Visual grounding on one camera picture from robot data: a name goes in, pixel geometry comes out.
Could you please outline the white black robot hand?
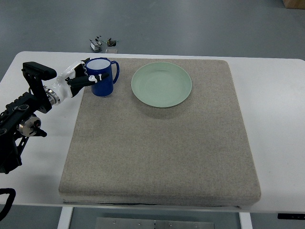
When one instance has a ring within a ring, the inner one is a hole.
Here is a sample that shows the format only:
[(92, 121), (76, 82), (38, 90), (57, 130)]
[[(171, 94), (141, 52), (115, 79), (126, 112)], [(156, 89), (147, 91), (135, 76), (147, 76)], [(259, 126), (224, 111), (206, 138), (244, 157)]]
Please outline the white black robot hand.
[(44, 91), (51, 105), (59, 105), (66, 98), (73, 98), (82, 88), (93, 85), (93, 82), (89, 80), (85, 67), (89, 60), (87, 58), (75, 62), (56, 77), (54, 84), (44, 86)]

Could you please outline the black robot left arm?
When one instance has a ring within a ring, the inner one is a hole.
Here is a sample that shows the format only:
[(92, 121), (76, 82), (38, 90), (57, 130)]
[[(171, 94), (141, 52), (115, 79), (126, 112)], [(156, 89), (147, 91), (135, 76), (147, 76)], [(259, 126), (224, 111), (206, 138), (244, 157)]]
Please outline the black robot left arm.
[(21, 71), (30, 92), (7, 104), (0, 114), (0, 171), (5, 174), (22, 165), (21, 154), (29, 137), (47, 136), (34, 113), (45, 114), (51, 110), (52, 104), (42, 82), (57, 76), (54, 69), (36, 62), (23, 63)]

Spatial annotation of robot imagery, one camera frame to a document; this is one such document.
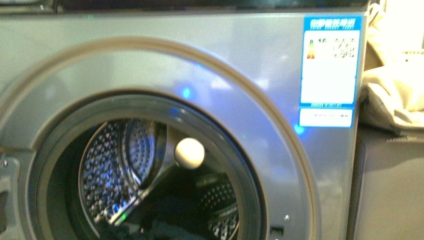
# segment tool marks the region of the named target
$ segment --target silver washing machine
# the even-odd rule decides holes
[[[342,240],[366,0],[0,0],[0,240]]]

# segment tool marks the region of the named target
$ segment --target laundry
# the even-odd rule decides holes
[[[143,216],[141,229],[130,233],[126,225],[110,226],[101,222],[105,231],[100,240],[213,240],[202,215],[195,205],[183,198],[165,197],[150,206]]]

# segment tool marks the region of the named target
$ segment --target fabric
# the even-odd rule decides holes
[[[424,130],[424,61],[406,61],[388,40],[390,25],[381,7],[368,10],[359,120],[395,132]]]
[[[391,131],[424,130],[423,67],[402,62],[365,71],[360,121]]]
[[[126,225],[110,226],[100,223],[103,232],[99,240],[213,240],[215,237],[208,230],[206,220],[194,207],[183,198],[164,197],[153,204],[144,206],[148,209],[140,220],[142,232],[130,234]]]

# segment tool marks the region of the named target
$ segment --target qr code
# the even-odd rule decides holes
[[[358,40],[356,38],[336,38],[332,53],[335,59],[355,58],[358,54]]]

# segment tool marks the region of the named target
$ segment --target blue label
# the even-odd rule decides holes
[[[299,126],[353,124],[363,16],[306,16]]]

---*---

TASK OBJECTIVE:
Please return the entries above exactly as they appear, but without the pictures.

RESULT FOR THIS EXERCISE:
Visual grounding on one camera picture from robot data: a name goes in, pixel geometry comes out.
Could you please outline the white black robot hand?
When one instance has a ring within a ring, the inner one is a hole.
Here is a sample that shows the format only:
[(92, 121), (76, 82), (38, 90), (57, 130)]
[[(171, 94), (141, 52), (115, 79), (126, 112)], [(156, 89), (147, 91), (135, 76), (147, 76)], [(259, 126), (224, 111), (206, 138), (244, 157)]]
Please outline the white black robot hand.
[(44, 91), (51, 105), (59, 105), (66, 98), (73, 98), (82, 88), (93, 85), (93, 82), (89, 80), (85, 67), (89, 60), (87, 58), (75, 62), (56, 77), (54, 84), (44, 86)]

Could you please outline the black robot left arm?
When one instance has a ring within a ring, the inner one is a hole.
Here is a sample that shows the format only:
[(92, 121), (76, 82), (38, 90), (57, 130)]
[[(171, 94), (141, 52), (115, 79), (126, 112)], [(156, 89), (147, 91), (135, 76), (147, 76)], [(259, 126), (224, 111), (206, 138), (244, 157)]]
Please outline the black robot left arm.
[(21, 71), (30, 92), (7, 104), (0, 114), (0, 171), (5, 174), (22, 165), (21, 154), (29, 137), (47, 136), (34, 113), (45, 114), (51, 110), (52, 104), (42, 82), (57, 76), (54, 69), (36, 62), (23, 63)]

Spatial annotation of robot imagery, one camera frame to a document; this is one such document.
# segment tool marks the region of the named target
$ segment --target silver washing machine
# the even-odd rule decides holes
[[[342,240],[366,0],[0,0],[0,240]]]

# segment tool marks the region of the named target
$ segment --target laundry
# the even-odd rule decides holes
[[[143,216],[141,229],[130,233],[126,225],[110,226],[101,222],[105,231],[100,240],[213,240],[202,215],[195,205],[183,198],[165,197],[150,206]]]

# segment tool marks the region of the named target
$ segment --target fabric
# the even-odd rule decides holes
[[[424,130],[424,61],[406,61],[388,40],[390,25],[381,7],[368,10],[359,120],[395,132]]]
[[[391,131],[424,130],[423,67],[402,62],[365,71],[360,121]]]
[[[126,225],[110,226],[100,223],[103,232],[99,240],[213,240],[215,237],[208,230],[206,220],[194,207],[183,198],[164,197],[153,204],[144,206],[148,209],[140,220],[142,232],[130,234]]]

# segment tool marks the region of the named target
$ segment --target qr code
# the even-odd rule decides holes
[[[358,40],[356,38],[336,38],[332,53],[335,59],[355,58],[358,54]]]

# segment tool marks the region of the named target
$ segment --target blue label
# the even-odd rule decides holes
[[[299,126],[353,124],[363,16],[306,16]]]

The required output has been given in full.